Para el evangelista Juan, Jesús es el Buen Pastor, anunciado por Ezequiel. Lee en profundidad la historia de Jesús desde su función pastoral. Las palabras que pone en su boca: «Yo soy el Buen Pastor, se corroboran con su vida. Se esforzó por congregar a su pueblo disperso en una familia de hijos y hermanos para presentárselos al Padre como ofrenda agradable a sus ojos y devolverle una comunidad bien dispuesta que le pertenecía. Para conseguir este objetivo derrochó sus fuerzas y desgastó su vida.
Comentario
El lector creyente ha decidido no aceptar ningún ofrecimiento salvador más que el de Jesús. Él otorga a su pastoreo una etiqueta de garantía absoluta. Su condición divina hace que su pastoreo no se restrinja a un determinado espacio, es accesible a otras ovejas que no son de Israel. (Patrimonio de la humanidad). Es recurrente en el texto su disposición de morir por sus ovejas. Su muerte llenará de contenido la imagen del pastor. El «entregó la vida para recuperarla» está formulado desde la indisoluble unidad de muerte y resurrección. Es evidente la contraposición de Jesús como guía de los creyentes y los guías religiosos de su tiempo. Estos guías producen ciegos, paralíticos que no pueden arrojar la camilla sobre la que están tendidos: entran en el aprisco por la puerta que no es la de las ovejas.
«Tengo otras ovejas que no son de este redil». El pastoreo de Jesús no se reduce tan sólo a Israel, tiene carácter universal: «También a esas tengo que atender». Jesús moriría «no solamente por la nación judía, sino para conseguir la unión de todos los hijos de Dios que estaban dispersos». El pastoreo de Jesús consiste en transparentar el amor del Padre a todos y a cada uno de los hombres. Su pastoreo se extiende a todas y a cada una de las ovejas, con especial solicitud por las pequeñas y descarriadas. Por eso propuso la parábola de la oveja perdida. Así era el proceder del Padre. «Yo mismo buscaré a la oveja perdida y traerá a la descarriada» (Ez 34, 16). Detrás de todo pastor de comunidad de Jesús debe estar el Buen Pastor – Jesús – y la voluntad sagrada de su Padre Dios, que va detrás de los descarriados.

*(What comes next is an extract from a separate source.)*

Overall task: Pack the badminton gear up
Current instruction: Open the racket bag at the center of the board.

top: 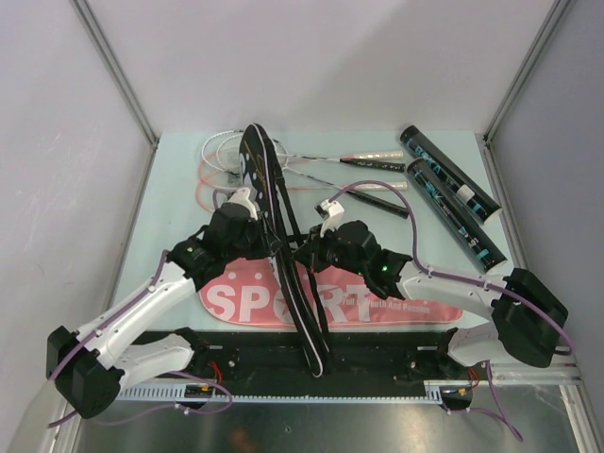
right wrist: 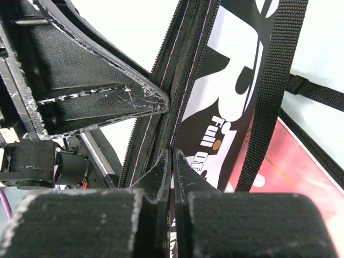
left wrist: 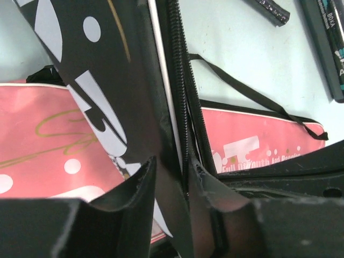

El Señor de la Hacienda que un día decidió contratar pastores para renovar su cabaña. Entre todos los aspirantes escogió a uno muy raro: siempre se estaba con las ovejas, les espantaba el lobo, retozaba con los corderos, cuidaba de las paridas y de la corderilla que apenas se sostenía sobre las patas traseras. Hablaba con las ovejas y les canturreaba. En verano dormía en los surcos. «Nos sentimos seguras con Él», dijeron las ovejas. Fue el único pastor. Relee el Salmo 23.